We've known at least since Bell Atl. Co. v. Twombly, 550 U.S. 544 (2007), that competitors can engage in parallel conduct — charging the same price, offering the same product features, setting identical contract terms — without running afoul of the Sherman Act. A plaintiff claiming a violation of section 1, which bars conspiracies in restraint of trade, must allege, in addition to parallel behavior, "plus factors" that point to an agreement between competing firms not to compete.

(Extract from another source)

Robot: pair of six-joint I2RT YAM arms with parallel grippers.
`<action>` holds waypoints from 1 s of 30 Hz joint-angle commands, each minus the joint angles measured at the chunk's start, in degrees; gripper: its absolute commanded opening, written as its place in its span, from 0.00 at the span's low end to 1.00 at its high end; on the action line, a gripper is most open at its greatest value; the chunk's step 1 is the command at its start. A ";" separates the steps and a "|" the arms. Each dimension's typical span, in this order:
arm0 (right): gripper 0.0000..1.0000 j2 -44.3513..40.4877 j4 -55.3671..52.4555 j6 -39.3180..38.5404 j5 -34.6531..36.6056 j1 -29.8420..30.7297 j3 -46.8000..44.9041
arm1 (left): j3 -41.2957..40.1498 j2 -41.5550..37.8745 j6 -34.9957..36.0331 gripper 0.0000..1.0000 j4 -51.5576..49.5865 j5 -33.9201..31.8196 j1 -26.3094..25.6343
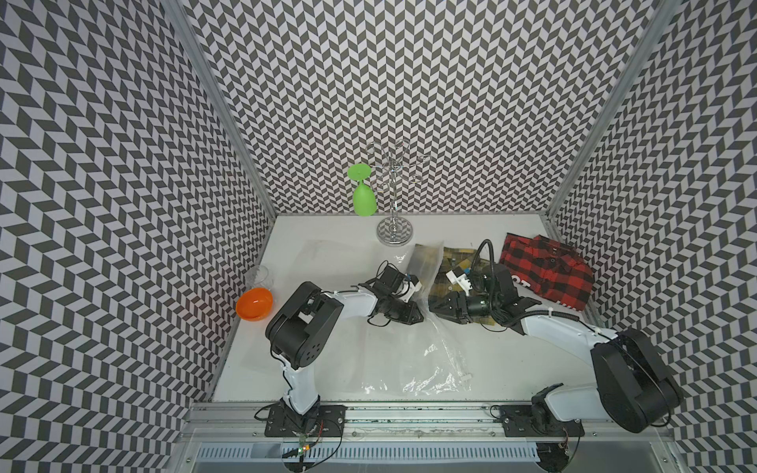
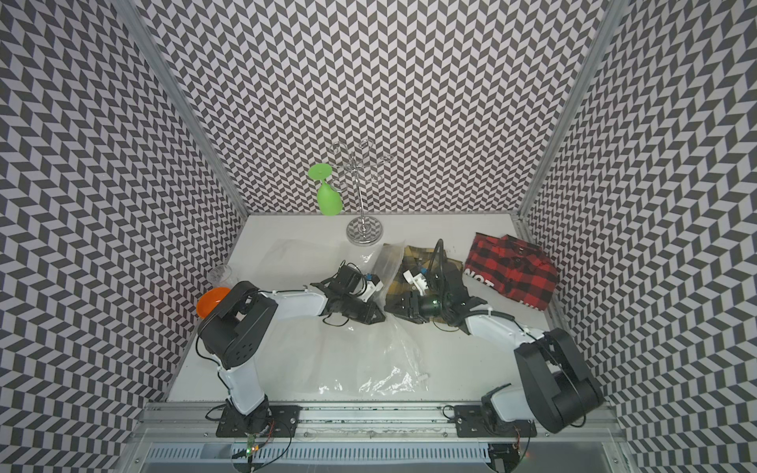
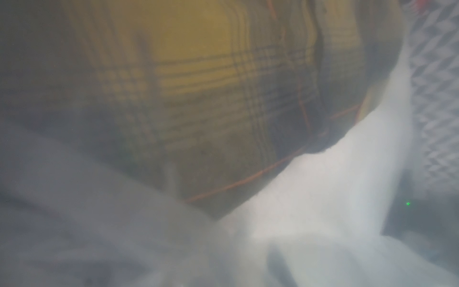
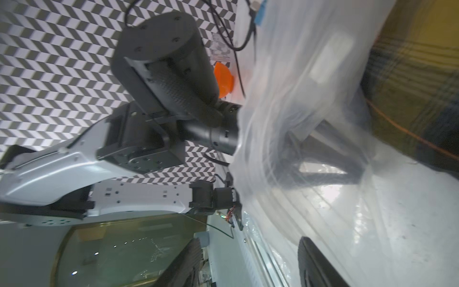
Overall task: Place the folded shirt into the vacuum bag
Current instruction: Open the vacuum bag at the center of the board.
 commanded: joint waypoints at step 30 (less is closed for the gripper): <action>0.12 0.11 -4.96 -0.04 20.63 -3.24 1.71 | 9.73 -7.65 3.29 0.28 -14.07 -7.03 1.59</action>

The Second Circuit ruled on March 5 that a section 1 claim failed because the complaint's thrust — that financial institutions agreed to stop propping up "auction rate securities" and all at once exit the ARS market — didn't make sense:
Indeed, Defendants' alleged actions — their en masse flight from a collapsing market in which they had significant downside exposure — made perfect business sense. . . . In their brief on appeal, with its repeated mention of the February 13 auction failures, Plaintiffs seem to be suggesting that the ARS market had been healthy until that day and imploded in a sudden and unexpected collapse. But the allegations in their complaints reveal otherwise. Indeed, according to Plaintiffs themselves, ARS auctions started failing as early as the summer of 2007. Compl. 80. More auctions failed during the fall and winter, putting Defendants on notice that "the market for [ARS] was in danger of failing." Compl. 81. Thus by early 2008, each defendant was faced with the same dilemma. Continuing to prop up the auctions with support bids generated commissions for successful auctions; but if enough auctions failed, ARS would be seen as poor investments, the markets would dry up, and Defendants' support purchased would turn into major liabilities. As the complaints vividly demonstrate, each defendant was well aware of these dynamics — the market as a whole was essentially holding its breath waiting for the inevitable death spiral of ARS auctions. In such an environment, it is unsurprising, and expected, that once failures reached a critical mass, defendants would exit the market very quickly. In fact, at that point abandoning bad investments was not just a rational business decision, but the only rational business decision.
Mayor and City Council of Baltimore v. Citigroup, Inc., No. 10-0722-cv (L), slip op. at 15-16 (2d Cir. Mar. 5, 2013) (emphasis in original).